**TASK DIRECTIONS**
Write out, without any change, the lines in the material below that run from the line with "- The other" through the line with "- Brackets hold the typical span", both included.

━━━

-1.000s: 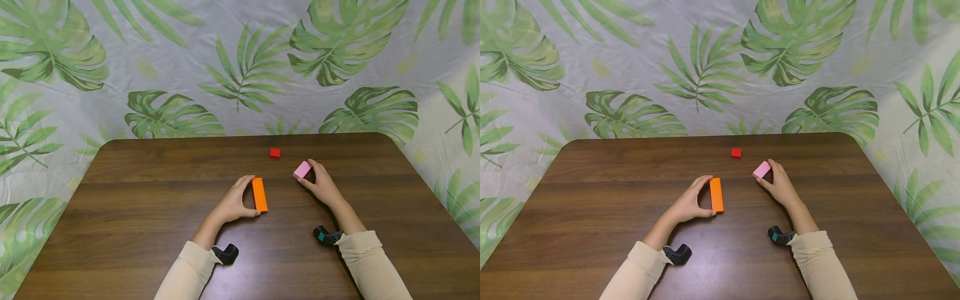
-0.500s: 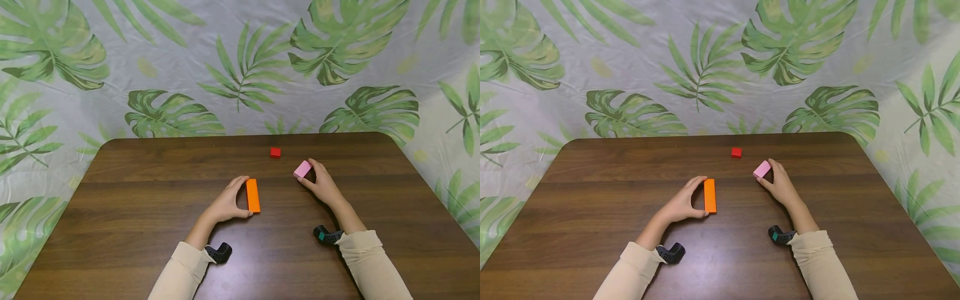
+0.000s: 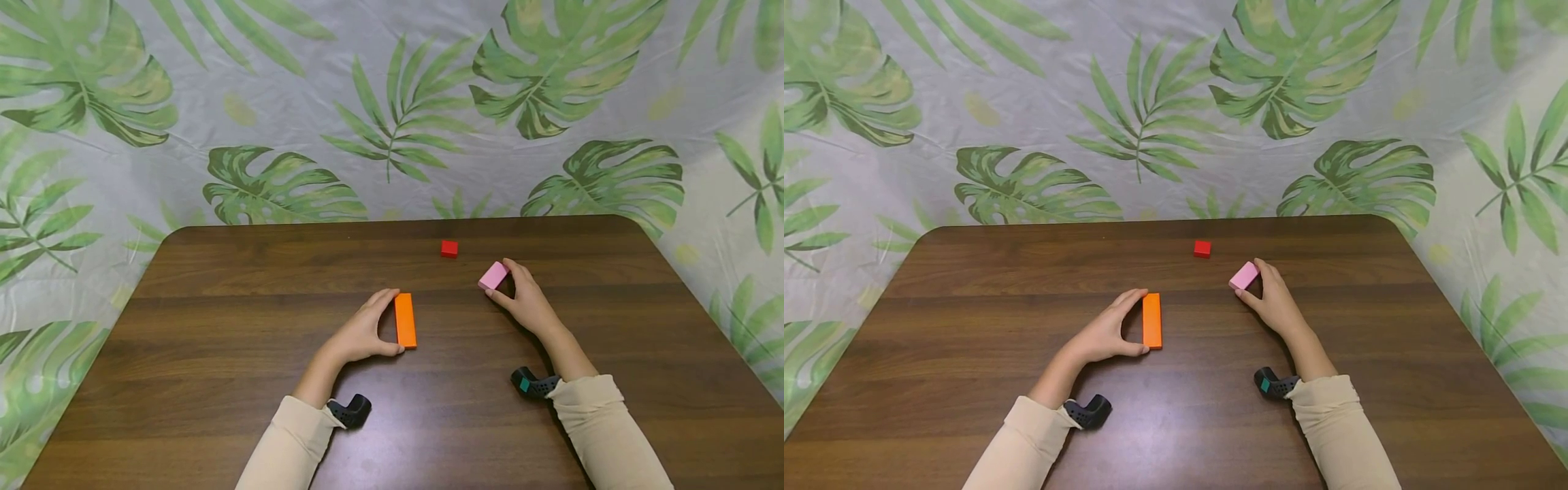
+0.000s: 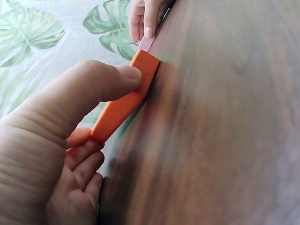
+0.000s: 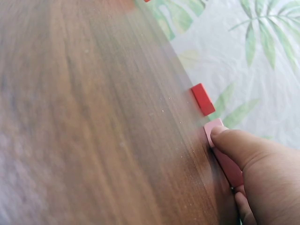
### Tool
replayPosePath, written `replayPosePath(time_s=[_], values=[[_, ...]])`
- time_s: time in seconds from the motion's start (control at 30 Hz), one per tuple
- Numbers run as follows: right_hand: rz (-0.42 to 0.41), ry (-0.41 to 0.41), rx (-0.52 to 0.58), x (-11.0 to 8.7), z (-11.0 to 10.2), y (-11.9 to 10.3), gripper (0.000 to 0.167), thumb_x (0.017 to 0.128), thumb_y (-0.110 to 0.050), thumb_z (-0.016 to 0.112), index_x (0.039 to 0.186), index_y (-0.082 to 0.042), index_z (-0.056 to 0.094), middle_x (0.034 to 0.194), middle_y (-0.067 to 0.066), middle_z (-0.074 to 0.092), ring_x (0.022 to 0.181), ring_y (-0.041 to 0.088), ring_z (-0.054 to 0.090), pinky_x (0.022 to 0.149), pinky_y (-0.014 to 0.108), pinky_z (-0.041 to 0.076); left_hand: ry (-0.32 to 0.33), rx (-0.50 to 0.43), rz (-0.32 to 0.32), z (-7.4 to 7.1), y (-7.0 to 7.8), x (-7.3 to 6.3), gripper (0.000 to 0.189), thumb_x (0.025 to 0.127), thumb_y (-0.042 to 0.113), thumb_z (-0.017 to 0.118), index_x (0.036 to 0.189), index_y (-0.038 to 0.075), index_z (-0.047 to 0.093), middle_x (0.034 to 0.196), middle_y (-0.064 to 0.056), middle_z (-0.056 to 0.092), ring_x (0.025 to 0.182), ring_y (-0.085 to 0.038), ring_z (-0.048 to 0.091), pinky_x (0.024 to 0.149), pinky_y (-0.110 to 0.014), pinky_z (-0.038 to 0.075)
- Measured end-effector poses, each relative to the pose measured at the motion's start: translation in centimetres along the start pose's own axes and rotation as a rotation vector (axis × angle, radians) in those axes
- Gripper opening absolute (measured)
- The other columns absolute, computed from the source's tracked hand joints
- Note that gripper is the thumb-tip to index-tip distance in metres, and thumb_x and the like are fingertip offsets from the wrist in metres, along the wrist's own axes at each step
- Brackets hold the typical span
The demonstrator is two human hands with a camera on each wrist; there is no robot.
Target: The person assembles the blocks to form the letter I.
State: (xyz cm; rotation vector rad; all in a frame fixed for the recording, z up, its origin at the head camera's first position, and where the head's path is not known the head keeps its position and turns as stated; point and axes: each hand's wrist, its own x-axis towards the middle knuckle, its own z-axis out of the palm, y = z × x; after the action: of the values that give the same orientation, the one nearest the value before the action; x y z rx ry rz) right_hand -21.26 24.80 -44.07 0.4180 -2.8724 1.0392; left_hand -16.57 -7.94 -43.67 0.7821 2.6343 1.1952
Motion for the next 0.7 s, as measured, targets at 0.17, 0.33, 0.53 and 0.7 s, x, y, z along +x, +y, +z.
replayPosePath(time_s=[0.17,0.33,0.53,0.7], values=[[0.002,0.000,-0.003,-0.02,-0.02,0.05,0.074,0.085,-0.030,0.062,0.137,0.006,0.023,0.134,0.029,0.028,0.123,0.042,0.027,0.096,0.055,0.024,-0.025,0.012,-0.007,-0.10,-0.05,0.01,0.094,0.063,0.026,0.077,0.141,0.006,0.027,0.142,-0.011,0.026,0.130,-0.023,0.023,0.101,-0.041,0.025],[0.002,0.002,0.002,-0.08,-0.03,0.03,0.074,0.085,-0.029,0.063,0.137,0.007,0.023,0.135,0.029,0.028,0.123,0.042,0.027,0.096,0.055,0.024,-0.034,0.029,-0.006,-0.15,0.02,0.00,0.094,0.064,0.027,0.076,0.141,0.005,0.026,0.143,-0.011,0.026,0.129,-0.024,0.024,0.102,-0.041,0.024],[0.006,0.003,-0.004,-0.03,0.02,0.09,0.075,0.085,-0.030,0.062,0.137,0.007,0.023,0.135,0.029,0.027,0.124,0.041,0.026,0.097,0.055,0.024,-0.057,0.036,-0.041,-0.21,0.19,-0.12,0.094,0.066,0.029,0.075,0.142,0.008,0.024,0.144,-0.010,0.024,0.130,-0.024,0.021,0.101,-0.042,0.024],[0.010,0.000,-0.003,0.02,0.06,0.04,0.076,0.085,-0.032,0.062,0.137,0.006,0.023,0.136,0.029,0.026,0.124,0.041,0.025,0.097,0.055,0.023,-0.082,0.030,-0.064,-0.31,0.26,-0.15,0.093,0.069,0.028,0.074,0.143,0.008,0.021,0.146,-0.008,0.020,0.132,-0.024,0.018,0.101,-0.043,0.024]])
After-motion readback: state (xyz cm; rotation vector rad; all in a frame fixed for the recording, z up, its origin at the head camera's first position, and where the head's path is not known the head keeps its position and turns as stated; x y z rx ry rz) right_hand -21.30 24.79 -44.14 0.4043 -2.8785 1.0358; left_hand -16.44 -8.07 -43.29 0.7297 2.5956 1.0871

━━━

**ANSWER FOR THIS EXERCISE**
- The other columns absolute, computed from the source's tracked hand joints
- Note that gripper is the thumb-tip to index-tip distance in metres, and thumb_x and the like are fingertip offsets from the wrist in metres, along the wrist's own axes at each step
- Brackets hold the typical span

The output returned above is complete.